__Problem details__:
From the entries below, pull out each line where "motion" appears.

Excerpts from a dataset
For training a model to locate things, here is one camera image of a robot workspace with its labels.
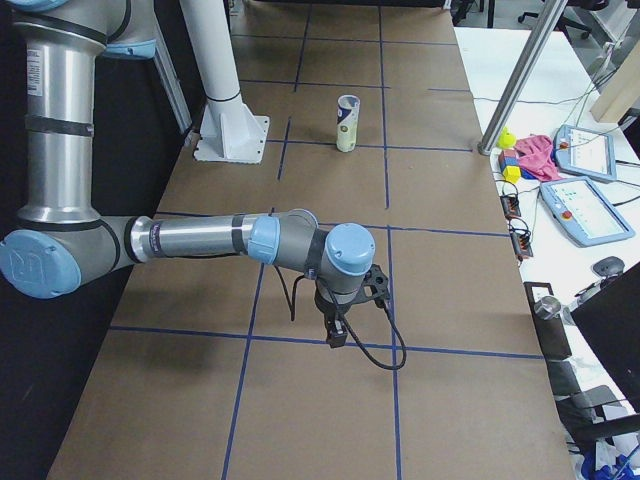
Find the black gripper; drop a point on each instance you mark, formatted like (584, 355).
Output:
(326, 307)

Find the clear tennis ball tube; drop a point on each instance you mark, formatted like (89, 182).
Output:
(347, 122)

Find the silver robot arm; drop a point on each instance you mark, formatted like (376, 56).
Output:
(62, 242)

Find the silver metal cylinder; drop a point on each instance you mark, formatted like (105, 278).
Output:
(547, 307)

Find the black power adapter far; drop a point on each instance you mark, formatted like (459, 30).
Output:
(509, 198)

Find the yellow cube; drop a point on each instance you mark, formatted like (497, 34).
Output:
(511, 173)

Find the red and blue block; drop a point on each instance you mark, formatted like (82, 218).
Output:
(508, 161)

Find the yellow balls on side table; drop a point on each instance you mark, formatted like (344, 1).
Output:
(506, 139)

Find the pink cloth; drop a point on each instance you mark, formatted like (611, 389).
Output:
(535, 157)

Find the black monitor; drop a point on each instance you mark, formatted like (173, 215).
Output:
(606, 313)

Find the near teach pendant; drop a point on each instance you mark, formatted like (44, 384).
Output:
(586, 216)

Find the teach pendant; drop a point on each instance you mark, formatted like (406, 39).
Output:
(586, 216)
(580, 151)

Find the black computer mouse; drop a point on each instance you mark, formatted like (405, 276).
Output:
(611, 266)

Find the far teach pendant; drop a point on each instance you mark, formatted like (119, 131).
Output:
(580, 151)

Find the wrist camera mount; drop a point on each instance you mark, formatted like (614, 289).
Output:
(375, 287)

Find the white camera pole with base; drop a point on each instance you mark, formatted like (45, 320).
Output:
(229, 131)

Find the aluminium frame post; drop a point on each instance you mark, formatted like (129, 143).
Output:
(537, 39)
...
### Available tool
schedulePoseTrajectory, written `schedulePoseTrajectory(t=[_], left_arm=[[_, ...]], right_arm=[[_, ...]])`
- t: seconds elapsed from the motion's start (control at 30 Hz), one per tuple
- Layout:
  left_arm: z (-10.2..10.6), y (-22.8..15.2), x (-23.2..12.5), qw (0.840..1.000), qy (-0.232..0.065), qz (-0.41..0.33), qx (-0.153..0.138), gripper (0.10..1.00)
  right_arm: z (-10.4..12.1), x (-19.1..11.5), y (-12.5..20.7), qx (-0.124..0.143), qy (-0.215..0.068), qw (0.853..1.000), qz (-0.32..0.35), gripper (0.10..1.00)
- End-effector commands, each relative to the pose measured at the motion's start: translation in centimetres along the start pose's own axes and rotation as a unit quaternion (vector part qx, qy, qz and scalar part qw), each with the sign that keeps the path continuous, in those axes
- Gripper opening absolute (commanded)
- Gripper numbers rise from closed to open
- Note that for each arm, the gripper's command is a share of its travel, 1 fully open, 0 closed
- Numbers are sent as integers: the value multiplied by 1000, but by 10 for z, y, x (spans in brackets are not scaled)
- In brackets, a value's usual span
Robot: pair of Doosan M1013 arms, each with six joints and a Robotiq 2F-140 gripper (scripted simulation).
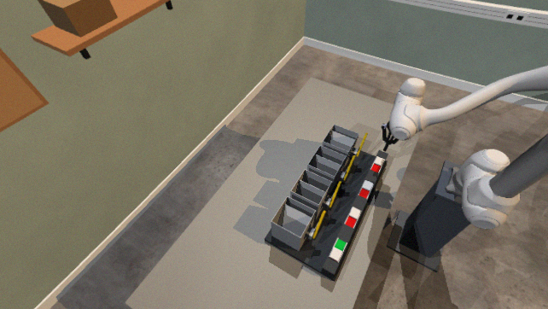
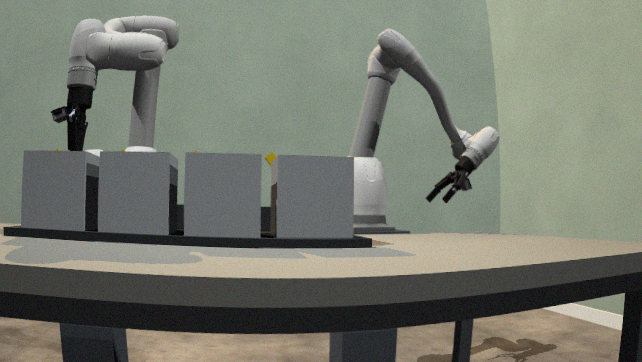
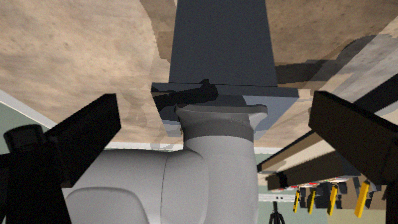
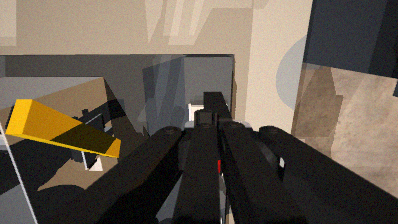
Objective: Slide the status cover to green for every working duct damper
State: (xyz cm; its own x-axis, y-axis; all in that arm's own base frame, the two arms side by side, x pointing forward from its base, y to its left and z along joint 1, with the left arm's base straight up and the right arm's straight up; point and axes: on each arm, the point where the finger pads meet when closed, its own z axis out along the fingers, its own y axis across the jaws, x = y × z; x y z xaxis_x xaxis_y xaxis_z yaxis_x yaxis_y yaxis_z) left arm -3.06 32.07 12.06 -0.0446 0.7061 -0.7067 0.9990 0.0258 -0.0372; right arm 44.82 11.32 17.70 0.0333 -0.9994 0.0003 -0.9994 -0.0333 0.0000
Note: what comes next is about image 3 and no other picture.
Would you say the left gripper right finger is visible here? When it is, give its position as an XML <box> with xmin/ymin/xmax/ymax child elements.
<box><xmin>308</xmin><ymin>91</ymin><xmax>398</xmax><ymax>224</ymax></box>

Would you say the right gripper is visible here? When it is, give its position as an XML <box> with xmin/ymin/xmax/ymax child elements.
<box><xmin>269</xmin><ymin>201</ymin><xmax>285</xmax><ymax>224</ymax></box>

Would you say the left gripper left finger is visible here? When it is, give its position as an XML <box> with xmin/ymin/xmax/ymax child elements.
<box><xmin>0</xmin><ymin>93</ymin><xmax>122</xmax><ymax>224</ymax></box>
--
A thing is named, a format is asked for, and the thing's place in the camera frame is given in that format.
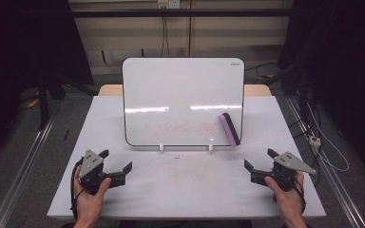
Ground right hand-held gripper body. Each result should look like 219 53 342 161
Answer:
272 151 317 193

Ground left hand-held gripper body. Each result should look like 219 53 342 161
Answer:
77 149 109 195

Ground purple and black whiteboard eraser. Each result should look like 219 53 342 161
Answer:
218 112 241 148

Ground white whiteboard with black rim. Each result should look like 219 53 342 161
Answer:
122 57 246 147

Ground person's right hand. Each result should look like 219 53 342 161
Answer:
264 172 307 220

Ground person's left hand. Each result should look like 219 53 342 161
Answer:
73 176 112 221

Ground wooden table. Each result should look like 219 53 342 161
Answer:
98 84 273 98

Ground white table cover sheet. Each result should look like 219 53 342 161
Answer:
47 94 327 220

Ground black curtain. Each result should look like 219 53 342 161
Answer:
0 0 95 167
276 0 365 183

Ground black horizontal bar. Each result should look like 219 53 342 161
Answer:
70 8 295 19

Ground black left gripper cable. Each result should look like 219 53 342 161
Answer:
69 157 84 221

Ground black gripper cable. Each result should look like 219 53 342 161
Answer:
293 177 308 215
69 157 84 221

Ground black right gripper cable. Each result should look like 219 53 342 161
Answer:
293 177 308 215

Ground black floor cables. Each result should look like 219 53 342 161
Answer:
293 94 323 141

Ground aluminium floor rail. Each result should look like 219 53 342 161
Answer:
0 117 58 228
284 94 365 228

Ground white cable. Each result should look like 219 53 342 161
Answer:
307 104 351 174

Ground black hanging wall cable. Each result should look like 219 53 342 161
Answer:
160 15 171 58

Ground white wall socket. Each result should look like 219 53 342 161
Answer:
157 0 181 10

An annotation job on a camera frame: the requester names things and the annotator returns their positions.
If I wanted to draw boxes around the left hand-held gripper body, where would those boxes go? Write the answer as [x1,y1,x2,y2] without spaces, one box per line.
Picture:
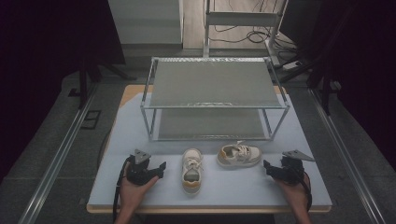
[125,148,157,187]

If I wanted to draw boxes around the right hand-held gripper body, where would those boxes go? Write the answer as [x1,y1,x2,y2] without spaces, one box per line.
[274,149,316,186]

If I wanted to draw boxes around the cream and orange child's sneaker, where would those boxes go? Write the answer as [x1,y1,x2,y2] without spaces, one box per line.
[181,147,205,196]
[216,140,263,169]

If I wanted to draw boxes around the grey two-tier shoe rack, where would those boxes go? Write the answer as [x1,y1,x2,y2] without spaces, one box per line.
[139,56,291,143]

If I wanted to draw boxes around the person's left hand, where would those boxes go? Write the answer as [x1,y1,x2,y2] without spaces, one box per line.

__Written response__:
- t: seconds elapsed from the motion's start (control at 30 Hz), one per tuple
- End-effector commands, each relative to the pose measured at the motion's start: translation in centimetres along the start pose's own axes and rotation as a unit quaternion (vector part qx, qy, qz and scalar part qw), each with the sign that keeps the path continuous, in those axes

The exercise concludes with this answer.